Blind Date

I once tried going on a blind date but we were both blindfolded and couldn’t find each other.

Faithful

One woman I went out with demanded that I be faithful. I thought she was talking about being religious.

Sleeping on the Couch

I had an argument with my wife and had to sleep on the couch. We’ve made up but I’m staying on the couch. It’s more comfortable. We had another argument, so now I have to sleep in the bed while she’s on the couch.

Sleeping

I sleepwalk and my wife feels conflicted about waking me up. It’s the only time she has the bed to herself.

Home Improvements

I spent $10,000 on home improvements and now my home wants to leave me.

Talk Show

My cable company offered me my own talk show. I said I liked to mumble instead. They rescinded the offer.

Dad, the Ambassador

My dad was ambassador to a small European country. A very small country. The population is 3 people and a goat. For such a tiny country it’s easy to assume that his job was easy but you’d be wrong. In the past few years there has been a civil war (the goat was promoted to general and won several battles), the President was impeached (the goat staged a coup), and the unemployment rate skyrocketed (the 3 people worked for the goat, but the goat outsourced their jobs to another county). My dad acted as a mediator between the people and the goat but the goat accused my dad of working for the CIA and had him imprisoned.
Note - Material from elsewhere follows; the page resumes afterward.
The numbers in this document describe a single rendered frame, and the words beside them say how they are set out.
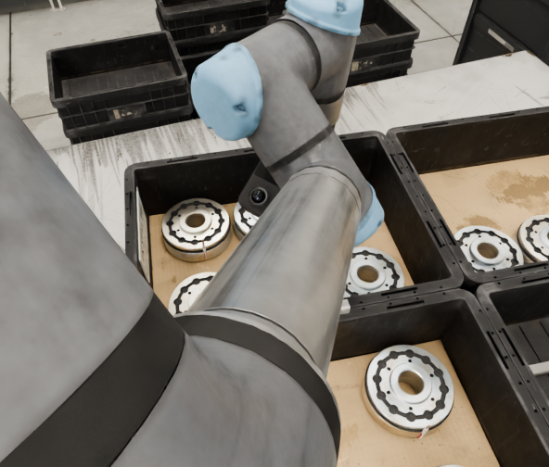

Presently my Mom is working on his release.

Discovery

In 1965 Larry Smith settled a millennia old controversy when he proved that the Earth DOES have a moon circling it. He did this by looking into the sky and pointing directly at it.

Potatoes

You can never tell how your dietary habits will change. I stopped eating potatoes when my wife started to look like one.

Mom Called

I received a call from my mom today. She always calls after she sets someone’s house on fire. (I wonder if it was someone I know.)